Oxygen permeability of ^{1.6cc / m 2 · 24hrs · atm} (25 ℃, 100% RH) moisture vapor permeability of 1.9g / m ² · 24hrs transparency, as it is apparent slightly brownish from the graph of Figure 5, exemplary Compared with Example 1, the transparency in the visible region was inferior.

In addition, the components of the film formation contained components of Si and Si ₂ O, as is clear from the graph of FIG.

<Example 2> Using the same materials as in Example 1, the inside of the tank was evacuated to 9 × 10 ^-6 Torr, high-purity gas was introduced while adjusting with a mass flow controller, and a polymer film was used as an oxygen ion beam. The silicon oxide was vapor-deposited by electron beam heating while being applied to the substrate, and was continuously formed on the film so that the vapor-deposited film thickness became 1000 °.

(Evaporation conditions) High frequency power (13.56MHz) 1Kw Ion source output 300V 30mA Ion current density 20μA / cm ² Vacuum chamber pressure 5.2 × 10 ^-5 Torr Evaporation rate 60Å / sec (monitored by crystal oscillation type monitor) When observing the surface shape by SEM photograph, the deposited film assisted by the ion source was
It was denser than that of a deposited film without assist.

The oxygen transmission rate is 1.2cc / m ² · 24hrs · atm (25 ° C, 1
00% RH), and the water vapor transmission rate was 1.8 g / m ² · 24 hrs.

<Effect> As described above, as the thin film composition of silicon oxide on the transparent polymer film, Si, Si ₂ O component is completely converted to SiO, Si ₂ O ₃ , SiO ₂ , Si
By oxidizing (OH) ₃ etc., the conventional oxygen barrier,
The transparency was extremely improved while satisfying the moisture-proof property.
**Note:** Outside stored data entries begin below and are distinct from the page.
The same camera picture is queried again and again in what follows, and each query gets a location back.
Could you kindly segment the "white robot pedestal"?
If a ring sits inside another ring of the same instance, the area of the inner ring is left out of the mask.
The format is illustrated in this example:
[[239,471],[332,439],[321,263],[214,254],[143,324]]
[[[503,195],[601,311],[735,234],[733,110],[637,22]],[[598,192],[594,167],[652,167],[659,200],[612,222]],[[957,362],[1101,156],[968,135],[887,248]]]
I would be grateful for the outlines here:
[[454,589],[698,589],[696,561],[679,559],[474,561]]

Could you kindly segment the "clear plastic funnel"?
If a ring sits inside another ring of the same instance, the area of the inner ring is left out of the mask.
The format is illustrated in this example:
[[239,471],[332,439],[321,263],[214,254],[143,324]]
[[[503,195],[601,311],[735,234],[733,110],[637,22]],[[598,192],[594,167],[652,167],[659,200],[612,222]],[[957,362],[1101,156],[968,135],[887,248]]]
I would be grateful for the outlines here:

[Brief description of the drawings]

FIG. 1 is an explanatory view showing an example of an apparatus for obtaining a film or a method for carrying out the method of the present invention, FIG. 2 is an explanatory view showing an evaporation source portion of FIG. 1, and FIG. FIG. 4 is a graph showing the measurement results of the components of the vapor deposition formed in Example 1, and FIG. 5 is a graph showing Comparative Example 1.
FIG. 6 is a graph showing the measurement results of the components for vapor deposition of Comparative Example 1;
DESCRIPTION OF SYMBOLS 1 ... Polymer film, 2 ... In a vacuum system 3 ... Winding roll, 4 ... Control roll 5 ... Dancer roll, 6 ... Expander roll 8 ... Unwind roll, 9 ... Cooling roll 10 ... ... Evaporation source, 11 ... Evaporation source power 200 ... Silicon oxide molecule, 201 ... High frequency coil 300 ... Matching box, 400 ... High frequency power supply 500 ... Evaporation material, 600 ... Mass flow controller 700 ... Oxygen gas

 ──────────────────────────────────────────────────続 き Continuation of the front page (56) References JP-A-1-283136 (JP, A) JP-A-2-34328 (JP, A) JP-A-63-111167 (JP, A) JP-A-58-58 194735 (JP, A)

Claims (1)

(57) [Claims] 1. A method for producing a transparent barrier film, wherein silicon oxide is vacuum-deposited on a polymer film in a vacuum system while generating oxygen plasma or assisting oxygen by an ion beam.